Changing of the (handheld devices) guard
February 16, 2009
When designing a web page, it used to be necessary to have a separate style sheet to accommodate handheld devices. Usually this was called handheld.css and linked in the header. I’m just wondering; is that really necessary anymore? New handheld devices like the iPhone seem to render web pages from the same .css file that any other browser uses.
I don’t have an iPhone yet. What about Webs?
I think in maybe a year or so we will be there though.
What mobile device DO you have?
I have no idea what that means.
I have a Palm Centro. It still does the old way of mobile browsing. Which sucks. But I can load Opera Mini on it which can use newer technology and is pretty cool.

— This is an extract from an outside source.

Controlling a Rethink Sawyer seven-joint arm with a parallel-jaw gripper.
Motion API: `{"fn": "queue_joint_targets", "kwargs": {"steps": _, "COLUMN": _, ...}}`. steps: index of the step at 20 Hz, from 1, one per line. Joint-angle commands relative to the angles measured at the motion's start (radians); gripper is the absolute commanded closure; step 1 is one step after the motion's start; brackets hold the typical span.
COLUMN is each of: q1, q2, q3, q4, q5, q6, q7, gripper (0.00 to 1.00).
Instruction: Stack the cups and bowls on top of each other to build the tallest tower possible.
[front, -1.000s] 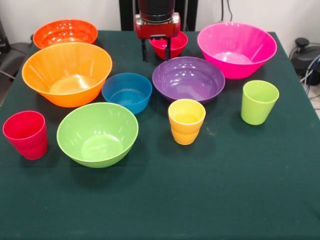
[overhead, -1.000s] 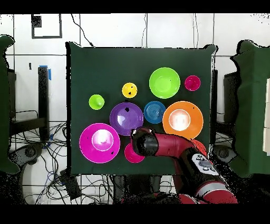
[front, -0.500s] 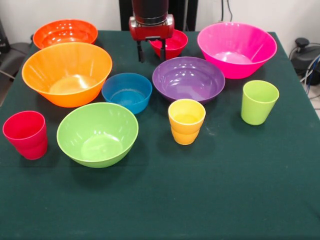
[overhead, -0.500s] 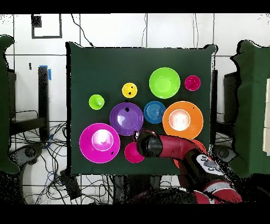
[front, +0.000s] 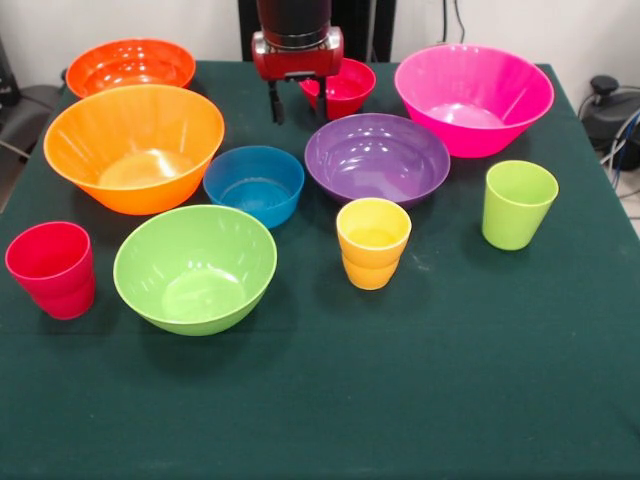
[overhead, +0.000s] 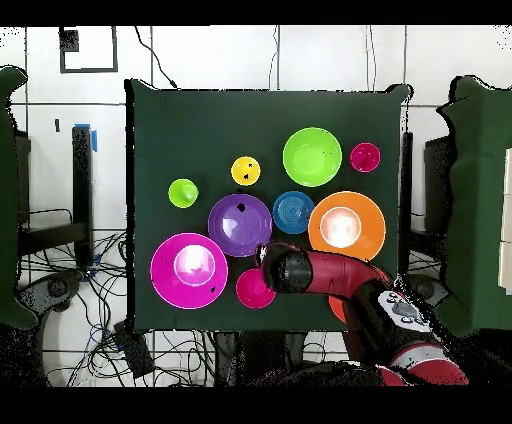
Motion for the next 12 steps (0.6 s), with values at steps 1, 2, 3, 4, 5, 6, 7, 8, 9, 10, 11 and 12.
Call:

Gerry – it’s an extra design step web designers take to accommodate early web-connecting mobile devices like old Palm Pilots. They wouldn’t render web pages in their whole layout so a special design filter was needed. I’m proposing we do away with that because devices are no longer being made that require it. I think.
Webs – I had no idea it was possible to put a modern browser on a Palm! That IS cool.
Going forward, I have a hard time visualizing any device being competitive which does not match the iPhone in browser rendering.
I have a BlackBerry and I do fine, except for the occasional page which requires Opera Mini.
Well, I now have an iPod touch thanks to Mrs. Dram. The browser can reder standard websites fine, but that doesn’t make the site just as useful on the iPod as on a full computer.
Some sites design iPod-specific designs with reduced content to make navigation and readibility better.
Palm Clie TH55, with an original issue browser and built in WiFi so connectivity is free wherever it’s free; I’m still relying on skweezer, google/palm and Making Light’s PDA-friendly lighter version myself.
Hey, once Apple or someone gives up insisting I use their little PDA as a telephone and commit to a contract for lots of crap on it and it’s as good a book reader as the Clie TH55, I’ll consider changing.
Lots of us out there. People gawk at my TH55 lately, “what’s that? really big screen, wow!” and I grin and say “it’s full of BOOKS” and walk on.
Hank, you can get an iPod Touch for cheaper than a iPhone and it’s just a PDA, so no contract or nuttin. It plays music, videos, surfs the web, and has access to iPhone’s app store which is pretty sweet. There is a free eReader app for it from the app store which allows you to access all kinds of eReader websites. Some with free books and some with paid. I know the iPod screen aint as large as some eReaders, like the Kindle, but the zoom function is sweet and makes it pretty functional.
I got my wife one awhile back and we both love it.